◆ Goal of the exercise ◆
The range to repeat runs from the line with "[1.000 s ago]" to the last line below, both ends included; give it exactly and without pictures.
===
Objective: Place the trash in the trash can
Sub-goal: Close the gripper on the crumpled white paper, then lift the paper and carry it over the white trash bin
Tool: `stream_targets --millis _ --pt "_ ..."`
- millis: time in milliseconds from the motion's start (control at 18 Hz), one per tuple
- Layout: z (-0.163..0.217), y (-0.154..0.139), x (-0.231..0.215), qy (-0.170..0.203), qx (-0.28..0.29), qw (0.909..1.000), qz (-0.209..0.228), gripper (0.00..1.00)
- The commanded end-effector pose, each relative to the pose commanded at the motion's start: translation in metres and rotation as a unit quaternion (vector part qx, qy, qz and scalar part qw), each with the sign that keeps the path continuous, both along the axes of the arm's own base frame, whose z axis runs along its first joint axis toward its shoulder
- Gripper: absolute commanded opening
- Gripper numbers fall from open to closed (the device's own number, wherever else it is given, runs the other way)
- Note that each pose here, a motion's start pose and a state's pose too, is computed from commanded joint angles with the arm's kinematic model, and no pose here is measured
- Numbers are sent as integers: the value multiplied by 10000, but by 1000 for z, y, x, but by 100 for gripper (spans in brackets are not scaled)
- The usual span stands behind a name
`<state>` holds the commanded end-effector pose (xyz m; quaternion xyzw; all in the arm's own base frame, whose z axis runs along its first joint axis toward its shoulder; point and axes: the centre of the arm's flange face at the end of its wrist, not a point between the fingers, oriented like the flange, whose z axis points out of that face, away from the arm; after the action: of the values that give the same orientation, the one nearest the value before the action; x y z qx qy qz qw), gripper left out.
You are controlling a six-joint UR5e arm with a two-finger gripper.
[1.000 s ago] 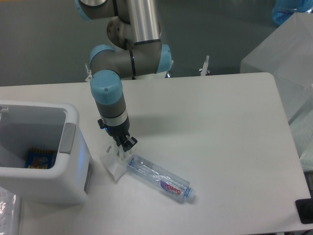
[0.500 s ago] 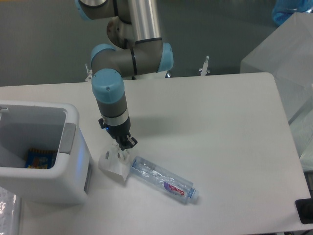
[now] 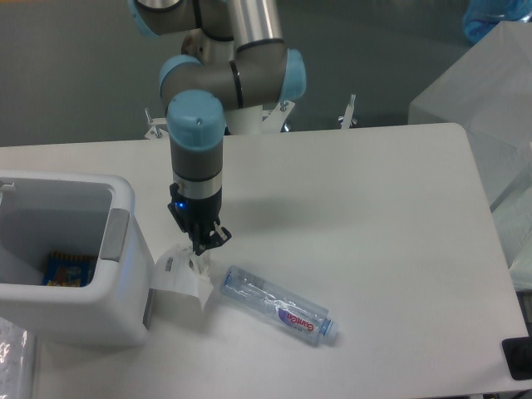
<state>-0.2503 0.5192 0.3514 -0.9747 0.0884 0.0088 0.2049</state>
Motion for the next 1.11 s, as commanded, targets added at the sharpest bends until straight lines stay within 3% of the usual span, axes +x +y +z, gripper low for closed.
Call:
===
◆ Answer to the exercise ◆
[1.000 s ago] 
[0.500 s ago] 
[now] 
<state>-0.2503 0.5192 0.3514 -0.9747 0.0884 0.0088 0.2049</state>
Motion for the next 1.11 s, as commanded, targets added at the sharpest bends until straight lines stay within 3% of the usual span, axes +x +y +z, gripper low for closed.
Call:

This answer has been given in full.